Compiler requirements vary by ISA target — see CONTRIBUTING.md for the full table.

Running

build_release/nk_test --filter=dot           # run only tests matching "dot"
build_release/nk_test --filter="dot|spatial"  # regex filter
build_release/nk_test --assert               # abort on first accuracy failure
build_release/nk_test --verbose              # per-dimension ULP breakdown
build_release/nk_test --time-budget=5000     # 5 seconds per kernel (milliseconds)

Foreign flag mapping for muscle-memory compatibility:

Foreign FlagMaps To
--gtest_filter=<regex>forwards to --filter=<regex> with warning
--benchmark_filter=<regex>forwards to --filter=<regex> with warning
--benchmark_min_time=<N>sconverts to ms and maps to --time-budget

Environment Variables

VariableDefaultDescription
NK_FILTER.*Regex to filter tests by name
NK_SEED42RNG seed for reproducible inputs
NK_BUDGET_SECS1Time budget per kernel in seconds
NK_DENSE_DIMENSIONS1536Vector dimension for dot/spatial tests
NK_CURVED_DIMENSIONS64Vector dimension for curved tests
NK_SPARSE_DIMENSIONS256Vector dimension for sparse tests
NK_MESH_POINTS1000Point count for mesh tests
NK_MATRIX_HEIGHT1024GEMM M dimension
NK_MATRIX_WIDTH128GEMM N dimension
NK_MATRIX_DEPTH1536GEMM K dimension
NK_MAX_COORD_ANGLE180Maximum angle in degrees for geospatial tests
NK_IN_QEMUunsetRelax accuracy thresholds for QEMU emulation
NK_TEST_ASSERT0Assert (abort) on failed accuracy checks
NK_TEST_VERBOSE0Show per-dimension ULP breakdown
NK_ULP_THRESHOLD_F324Max allowed ULP distance for f32
NK_ULP_THRESHOLD_F1632Max allowed ULP distance for f16
NK_ULP_THRESHOLD_BF16256Max allowed ULP distance for bf16
NK_RANDOM_DISTRIBUTIONlognormal_kDistribution: uniform_k, lognormal_k, cauchy_k
NO_COLORunsetDisable colored output
FORCE_COLORunsetForce colored output even without TTY

Precision Families

Each kernel is assigned a comparison family that determines which error metrics are reported and what constitutes failure. Families are defined in test.hpp as comparison_family_t. All floating-point families report max_abs, max_rel, mean_ulp, max_ulp, and exact match counts; some also add mean_abs or mean_rel.

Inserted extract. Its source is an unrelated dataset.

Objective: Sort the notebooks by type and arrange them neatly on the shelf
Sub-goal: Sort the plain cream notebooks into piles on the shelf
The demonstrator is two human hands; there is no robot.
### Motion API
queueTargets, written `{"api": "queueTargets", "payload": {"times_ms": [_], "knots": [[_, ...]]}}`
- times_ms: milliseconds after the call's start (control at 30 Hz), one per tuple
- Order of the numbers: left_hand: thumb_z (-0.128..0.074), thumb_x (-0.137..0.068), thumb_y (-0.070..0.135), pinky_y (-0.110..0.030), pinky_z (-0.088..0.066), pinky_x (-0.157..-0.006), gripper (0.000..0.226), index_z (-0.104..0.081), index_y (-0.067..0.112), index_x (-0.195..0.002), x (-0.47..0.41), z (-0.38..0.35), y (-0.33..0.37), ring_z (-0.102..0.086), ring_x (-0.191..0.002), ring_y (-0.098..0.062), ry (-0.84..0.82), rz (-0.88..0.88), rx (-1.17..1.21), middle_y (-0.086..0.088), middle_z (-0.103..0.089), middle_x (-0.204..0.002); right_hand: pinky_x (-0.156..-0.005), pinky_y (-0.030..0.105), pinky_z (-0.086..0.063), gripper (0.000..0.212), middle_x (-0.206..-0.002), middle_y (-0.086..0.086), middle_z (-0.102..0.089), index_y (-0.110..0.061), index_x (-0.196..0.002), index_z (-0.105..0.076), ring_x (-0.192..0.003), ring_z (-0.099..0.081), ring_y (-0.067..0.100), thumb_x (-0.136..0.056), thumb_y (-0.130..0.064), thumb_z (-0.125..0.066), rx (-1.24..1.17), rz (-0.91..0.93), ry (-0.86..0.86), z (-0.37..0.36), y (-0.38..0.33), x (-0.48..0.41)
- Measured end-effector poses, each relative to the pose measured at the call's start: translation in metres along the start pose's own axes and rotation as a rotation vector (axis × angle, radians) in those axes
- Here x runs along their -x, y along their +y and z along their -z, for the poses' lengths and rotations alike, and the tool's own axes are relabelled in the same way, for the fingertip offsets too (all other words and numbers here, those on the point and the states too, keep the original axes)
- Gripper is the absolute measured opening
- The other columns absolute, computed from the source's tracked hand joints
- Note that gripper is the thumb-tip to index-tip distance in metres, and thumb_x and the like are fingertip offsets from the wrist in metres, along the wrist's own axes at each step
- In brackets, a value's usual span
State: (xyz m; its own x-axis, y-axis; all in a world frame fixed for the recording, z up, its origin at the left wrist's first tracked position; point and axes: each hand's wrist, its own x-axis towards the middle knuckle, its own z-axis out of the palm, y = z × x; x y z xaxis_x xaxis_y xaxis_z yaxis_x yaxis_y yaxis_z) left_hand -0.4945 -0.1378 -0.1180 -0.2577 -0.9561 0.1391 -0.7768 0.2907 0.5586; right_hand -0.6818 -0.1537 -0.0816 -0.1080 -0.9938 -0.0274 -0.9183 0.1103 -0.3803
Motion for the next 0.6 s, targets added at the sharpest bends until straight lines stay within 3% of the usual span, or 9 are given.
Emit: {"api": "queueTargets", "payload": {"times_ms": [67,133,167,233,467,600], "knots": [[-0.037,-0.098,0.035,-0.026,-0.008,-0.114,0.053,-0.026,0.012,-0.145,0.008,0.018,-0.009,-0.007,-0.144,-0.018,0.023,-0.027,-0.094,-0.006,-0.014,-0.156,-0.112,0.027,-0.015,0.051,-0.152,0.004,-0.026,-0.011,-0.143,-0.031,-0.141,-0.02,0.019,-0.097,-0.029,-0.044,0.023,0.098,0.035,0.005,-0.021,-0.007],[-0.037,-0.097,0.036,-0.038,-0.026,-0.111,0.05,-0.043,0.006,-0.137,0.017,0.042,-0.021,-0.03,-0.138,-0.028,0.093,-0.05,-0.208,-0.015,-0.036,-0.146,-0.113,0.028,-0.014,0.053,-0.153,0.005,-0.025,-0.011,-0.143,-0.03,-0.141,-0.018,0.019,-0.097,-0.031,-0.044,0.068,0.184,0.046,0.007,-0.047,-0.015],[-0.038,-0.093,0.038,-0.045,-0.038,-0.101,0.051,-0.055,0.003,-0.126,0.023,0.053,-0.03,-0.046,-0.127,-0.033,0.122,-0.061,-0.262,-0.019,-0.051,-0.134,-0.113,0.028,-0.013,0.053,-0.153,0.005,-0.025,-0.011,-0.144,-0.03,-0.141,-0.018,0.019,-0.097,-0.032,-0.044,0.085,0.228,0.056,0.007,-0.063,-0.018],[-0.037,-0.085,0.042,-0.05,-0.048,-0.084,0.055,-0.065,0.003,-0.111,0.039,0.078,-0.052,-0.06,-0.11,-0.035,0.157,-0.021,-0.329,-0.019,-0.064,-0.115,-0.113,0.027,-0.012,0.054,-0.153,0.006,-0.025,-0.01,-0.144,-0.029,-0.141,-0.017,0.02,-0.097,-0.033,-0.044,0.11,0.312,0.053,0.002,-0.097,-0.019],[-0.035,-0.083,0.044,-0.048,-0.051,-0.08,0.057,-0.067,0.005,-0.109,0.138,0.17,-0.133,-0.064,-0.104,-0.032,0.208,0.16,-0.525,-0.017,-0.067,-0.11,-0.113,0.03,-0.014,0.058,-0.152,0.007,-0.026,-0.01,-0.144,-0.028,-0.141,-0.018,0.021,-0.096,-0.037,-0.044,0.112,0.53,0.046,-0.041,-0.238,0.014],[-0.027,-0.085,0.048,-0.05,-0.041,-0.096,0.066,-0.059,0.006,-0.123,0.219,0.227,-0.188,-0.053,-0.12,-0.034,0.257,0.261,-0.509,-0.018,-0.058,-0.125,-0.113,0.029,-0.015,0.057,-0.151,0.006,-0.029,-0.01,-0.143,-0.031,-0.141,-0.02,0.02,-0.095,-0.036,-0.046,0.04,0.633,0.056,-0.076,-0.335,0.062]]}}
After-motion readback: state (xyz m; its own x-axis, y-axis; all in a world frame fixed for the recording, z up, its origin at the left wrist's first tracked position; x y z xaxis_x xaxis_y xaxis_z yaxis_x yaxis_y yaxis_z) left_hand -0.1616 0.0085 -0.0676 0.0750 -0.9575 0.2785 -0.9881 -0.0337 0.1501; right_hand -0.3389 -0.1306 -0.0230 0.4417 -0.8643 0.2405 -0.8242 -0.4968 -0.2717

  • exact_k — integer and binary metrics: Hamming, Jaccard, set intersections, integer min/max. Reports max_dist, mean_dist, mismatch, exact. Fails on any max_dist > 0.
  • narrow_arithmetic_k — elementwise float ops: sum, scale, blend, fma, sin, cos, atan, cast. Fails on max_ulp > NK_ULP_THRESHOLD_{F32,F16,BF16}.
  • mixed_precision_reduction_k — reductions and dot products: dot, angular, euclidean, sqeuclidean, reduce_moments, reduce_minmax. Wider tolerance than narrow_arithmetic_k due to accumulation error.
  • probability_k — probability divergences: KL, Jensen-Shannon. Also reports mean_abs and mean_rel.
  • geospatial_k — geographic distances: Haversine, Vincenty. Also reports mean_abs.
  • external_baseline_k — cross-backend comparison against system BLAS — OpenBLAS, MKL, Accelerate.

Reference Baselines

C++ tests compare SIMD kernels against high-precision serial references. The baseline type depends on the input dtype, selected by the reference_for<input, result> template in test.hpp.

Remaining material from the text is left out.